I can be a harsh critic for what I consider to be a great food experience. The quality of ingredients, method, and originality are only part of it. The truth is, not every restaurant is worthy of revisiting or remembering... even if they have an illustrious M-star attributed to them. And during these times of sheltering in place due to the pandemic, I'm finding myself reminiscing these experiences and awaiting my return.

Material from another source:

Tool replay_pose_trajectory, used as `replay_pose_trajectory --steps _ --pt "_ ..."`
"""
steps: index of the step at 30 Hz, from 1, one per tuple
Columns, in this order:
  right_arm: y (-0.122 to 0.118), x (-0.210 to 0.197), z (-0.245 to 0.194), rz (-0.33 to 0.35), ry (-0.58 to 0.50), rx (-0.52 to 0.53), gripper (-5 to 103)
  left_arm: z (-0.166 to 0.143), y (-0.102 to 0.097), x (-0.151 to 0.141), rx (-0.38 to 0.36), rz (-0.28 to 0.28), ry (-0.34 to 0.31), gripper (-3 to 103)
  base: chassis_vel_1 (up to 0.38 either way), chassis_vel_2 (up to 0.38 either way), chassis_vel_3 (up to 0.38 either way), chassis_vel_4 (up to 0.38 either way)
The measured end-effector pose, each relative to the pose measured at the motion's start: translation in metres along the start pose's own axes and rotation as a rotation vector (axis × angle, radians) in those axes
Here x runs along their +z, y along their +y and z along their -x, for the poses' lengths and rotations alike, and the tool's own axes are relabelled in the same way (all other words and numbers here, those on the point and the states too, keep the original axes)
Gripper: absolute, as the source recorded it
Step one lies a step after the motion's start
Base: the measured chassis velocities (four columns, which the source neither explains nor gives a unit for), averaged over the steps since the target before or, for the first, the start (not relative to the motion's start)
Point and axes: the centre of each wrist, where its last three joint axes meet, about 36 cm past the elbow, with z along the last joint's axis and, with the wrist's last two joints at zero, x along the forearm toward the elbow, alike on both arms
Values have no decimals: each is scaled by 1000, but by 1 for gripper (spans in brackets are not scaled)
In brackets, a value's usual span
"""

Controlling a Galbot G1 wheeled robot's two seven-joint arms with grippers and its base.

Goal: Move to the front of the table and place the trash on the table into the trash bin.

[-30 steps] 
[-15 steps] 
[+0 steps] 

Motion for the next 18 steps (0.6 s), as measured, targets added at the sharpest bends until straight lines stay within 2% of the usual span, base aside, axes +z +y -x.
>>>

The restaurants I will revisit delighted and excited throughout every course, and didn't fall flat at dessert. Most importantly, their team seemed to put their best food forward, and demonstrated a love for what the restaurant is trying to achieve.

1. Sushi Hon in the Mission District, San Francisco.

On Christmas Eve and New Year's Eve, Sushi Hon served up a 23-course Omakase [mic drop] that you can read more about in my in-depth review.

IMO, it's among the best sushi restaurants in the city. It's fresh, clean, inventive, carefully and precisely curated, and has incredible sake and service at a fair price.

2. La Costanera. Half Moon Bay, California.

Contemporary Peruvian Cuisine is right! La Costanera served impeccably prepared seafood in a colorful demonstration of vivid violets, golds, and greens fitting of Miami Beach rather than a foggy Bay Area coast (although Half Moon Bay is special, don't get me wrong). The main dining hall offers a first-class view over the Pacific wherever you're seated. And they offer a swoon-worthy menu that I've dreamed of revisiting.

For starters, the octopus [pictured above] was the second best I've ever had in my life. And that's a tall order considering Greece holds the number one spot. It was served with ube (a purple sweet potato), and a vibrant huancaina sauce that was, for lack of a better word, lickable. I didn't, because... manners.

For the main, I enjoyed their Ají de Mariscos [pictured above], containing the freshest of seafood dancing in an ají amarillo and turmeric sauce. Be sure to swap the jasmine rice for coconut [also pictured above]. The dish was the freshest, most delightful interpretation of a cioppino I've seen, and made for a truly sensational dining experience.

3. Paloma. Santa Fe, New Mexico.

Santa Fe really is "The City Different," and completely lives up to the recommendations.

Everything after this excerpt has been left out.